The Moseley Creek Drainage District, which lies partly in Craven and partly in Lenoir, was established under ch. 442, Laws 1909, amended by ch. 67, Laws 1911, by proceedings taken out in Craven but embraced certain lands in Lenoir, among which is part of the tract conveyed by the defendant to the plaintiff, 30 August, 1913, with covenants of warranty against "encumbrances." The regularity of the drainage proceedings as to this land has been upheld in Banks v. Lane, 170 N.C. 14, which was affirmed on rehearing, 171 N.C. 505, and certain other questions connected with it were passed upon in Taylor v. Comrs., 176 N.C. 217. The drainage district and the amount of the assessments were confirmed on 17 April, 1911. These assessments became due and collectible in ten annual installments, the first of these maturing in 1914, about one year after the conveyance to the plaintiff by the defendant.

The plaintiff executed to the defendant a mortgage for $4,000 to secure the balance of purchase money. After the opinion in Taylor v. Comrs.,supra, was rendered, the defendant demanded payment of $2,300 balance due on purchase money, and began advertisement of foreclosure under the mortgage. This action was instituted to restrain such foreclosure. Upon the hearing the court dissolved the restraining order, holding that on 30, August, 1913, no part of said assessments were encumbrances in the scope of the warranty in the deed. The plaintiff appealed. The only question presented is "whether the drainage assessments against the land which was conveyed to the plaintiff by the defendant on 30 August, 1913, none of which were due and payable at the time of the conveyance, constitute an encumbrance against said land on that date which was contemplated by the covenant against encumbrances."

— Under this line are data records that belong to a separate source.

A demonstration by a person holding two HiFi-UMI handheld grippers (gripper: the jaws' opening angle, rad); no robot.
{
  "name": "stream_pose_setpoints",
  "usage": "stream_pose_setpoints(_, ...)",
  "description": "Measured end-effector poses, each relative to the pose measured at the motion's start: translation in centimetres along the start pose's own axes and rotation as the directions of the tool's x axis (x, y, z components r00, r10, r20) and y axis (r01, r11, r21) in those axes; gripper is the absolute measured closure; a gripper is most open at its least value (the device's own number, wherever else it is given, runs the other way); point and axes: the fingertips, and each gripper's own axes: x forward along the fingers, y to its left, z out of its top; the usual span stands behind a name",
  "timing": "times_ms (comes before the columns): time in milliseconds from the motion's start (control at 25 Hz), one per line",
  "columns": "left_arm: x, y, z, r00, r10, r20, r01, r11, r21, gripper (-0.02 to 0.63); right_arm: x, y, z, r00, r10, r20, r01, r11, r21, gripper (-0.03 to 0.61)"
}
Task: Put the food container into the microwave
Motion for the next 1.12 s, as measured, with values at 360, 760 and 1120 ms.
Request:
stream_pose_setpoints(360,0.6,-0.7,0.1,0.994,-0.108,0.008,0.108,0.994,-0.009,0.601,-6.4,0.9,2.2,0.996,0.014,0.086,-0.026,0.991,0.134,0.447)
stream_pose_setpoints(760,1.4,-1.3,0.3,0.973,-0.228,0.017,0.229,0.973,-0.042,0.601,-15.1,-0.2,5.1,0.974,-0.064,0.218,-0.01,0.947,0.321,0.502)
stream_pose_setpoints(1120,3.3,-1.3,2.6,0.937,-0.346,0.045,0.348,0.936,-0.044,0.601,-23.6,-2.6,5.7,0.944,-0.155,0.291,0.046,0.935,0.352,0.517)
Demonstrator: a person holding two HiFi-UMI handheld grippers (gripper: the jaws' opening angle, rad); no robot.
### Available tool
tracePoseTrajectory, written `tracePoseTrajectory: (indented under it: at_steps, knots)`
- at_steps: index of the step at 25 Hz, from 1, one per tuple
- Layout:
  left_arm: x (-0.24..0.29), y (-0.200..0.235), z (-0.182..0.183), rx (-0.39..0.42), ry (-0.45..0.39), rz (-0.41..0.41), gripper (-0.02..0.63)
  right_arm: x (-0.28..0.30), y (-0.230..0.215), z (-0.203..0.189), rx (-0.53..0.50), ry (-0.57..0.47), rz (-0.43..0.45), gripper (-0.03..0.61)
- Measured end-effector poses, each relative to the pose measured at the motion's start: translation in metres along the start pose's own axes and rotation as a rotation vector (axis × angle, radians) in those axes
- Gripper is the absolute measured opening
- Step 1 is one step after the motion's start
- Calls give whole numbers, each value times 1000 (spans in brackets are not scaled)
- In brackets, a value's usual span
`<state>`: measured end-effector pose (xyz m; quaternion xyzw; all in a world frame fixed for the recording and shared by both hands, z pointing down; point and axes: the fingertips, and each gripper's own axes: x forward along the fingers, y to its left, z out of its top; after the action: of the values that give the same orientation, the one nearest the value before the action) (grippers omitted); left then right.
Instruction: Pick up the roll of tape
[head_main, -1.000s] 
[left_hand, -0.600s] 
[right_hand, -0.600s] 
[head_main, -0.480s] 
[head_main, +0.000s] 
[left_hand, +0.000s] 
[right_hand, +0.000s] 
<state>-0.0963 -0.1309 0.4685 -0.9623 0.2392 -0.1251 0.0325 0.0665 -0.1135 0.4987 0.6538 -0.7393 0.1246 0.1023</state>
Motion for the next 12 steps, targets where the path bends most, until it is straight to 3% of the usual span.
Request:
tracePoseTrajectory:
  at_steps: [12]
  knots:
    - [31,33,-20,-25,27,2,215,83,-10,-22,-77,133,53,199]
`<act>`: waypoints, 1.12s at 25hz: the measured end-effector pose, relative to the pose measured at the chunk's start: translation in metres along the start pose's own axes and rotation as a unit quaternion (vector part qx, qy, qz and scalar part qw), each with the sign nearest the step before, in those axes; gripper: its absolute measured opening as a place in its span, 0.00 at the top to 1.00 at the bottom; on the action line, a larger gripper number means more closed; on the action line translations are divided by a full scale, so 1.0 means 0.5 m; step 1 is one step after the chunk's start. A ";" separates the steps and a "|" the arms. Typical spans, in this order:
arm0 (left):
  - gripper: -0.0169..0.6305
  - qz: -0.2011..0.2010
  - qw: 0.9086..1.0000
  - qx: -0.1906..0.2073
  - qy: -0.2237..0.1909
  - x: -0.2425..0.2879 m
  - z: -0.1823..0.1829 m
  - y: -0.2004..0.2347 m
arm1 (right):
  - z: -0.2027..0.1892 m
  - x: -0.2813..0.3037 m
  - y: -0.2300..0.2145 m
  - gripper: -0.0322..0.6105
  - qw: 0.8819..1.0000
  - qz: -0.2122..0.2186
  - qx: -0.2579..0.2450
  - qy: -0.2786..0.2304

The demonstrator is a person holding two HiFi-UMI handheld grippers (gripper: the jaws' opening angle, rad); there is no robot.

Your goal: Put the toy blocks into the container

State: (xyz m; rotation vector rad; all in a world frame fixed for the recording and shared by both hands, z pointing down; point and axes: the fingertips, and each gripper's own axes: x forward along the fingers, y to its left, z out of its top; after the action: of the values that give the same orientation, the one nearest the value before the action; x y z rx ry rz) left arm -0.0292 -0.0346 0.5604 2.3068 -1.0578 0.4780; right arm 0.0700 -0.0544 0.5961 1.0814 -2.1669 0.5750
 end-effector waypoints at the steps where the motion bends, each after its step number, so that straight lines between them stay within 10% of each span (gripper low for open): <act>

In Taylor v. Comrs., 176 N.C. 224, the Court, while holding that the point was not absolutely necessary to a decision of that case, *150 said: "But as the case is before us we think it proper to say that the view of the clerk is correct, that the lands are liable to the drainage assessments just as land is liable for other taxes as they fall due from time to time. As owner of the land he does not have to consent to the assessment of either the drainage tax or county or State taxation. The drainage tax becomes a lien, just as the benefits accrue, i.e., annually. The decree in the drainage district is not a (141) personal liability of Mrs. Banks nor is it a personal liability of George B. Pate. It is a lien in rem, accruing annually and resting upon the land into whosoever hands it may be at that time. Pate, as purchaser, entered into possession of the land nearly two and a half years after the final decree establishing the drainage district, and presumably with physical knowledge of the drainage district. While such lien was decreed by the final judgment, 17 April, 1911, the assessments were not liens then but only became such as they subsequently accrued, respectively. They were not actual liens and collectible till each fell due, in turn, in the years 1914 to 1921, and therefore not encumbrances within the meaning of the warranty clause of the deed any more than taxes falling due in each future year. We do not see that Mrs. Banks has any cause to restrain the collection of the assessment for drainage, upon the allegation that she would be liable on her warranty. The future benefits are adjudged to be more than `the charge.'"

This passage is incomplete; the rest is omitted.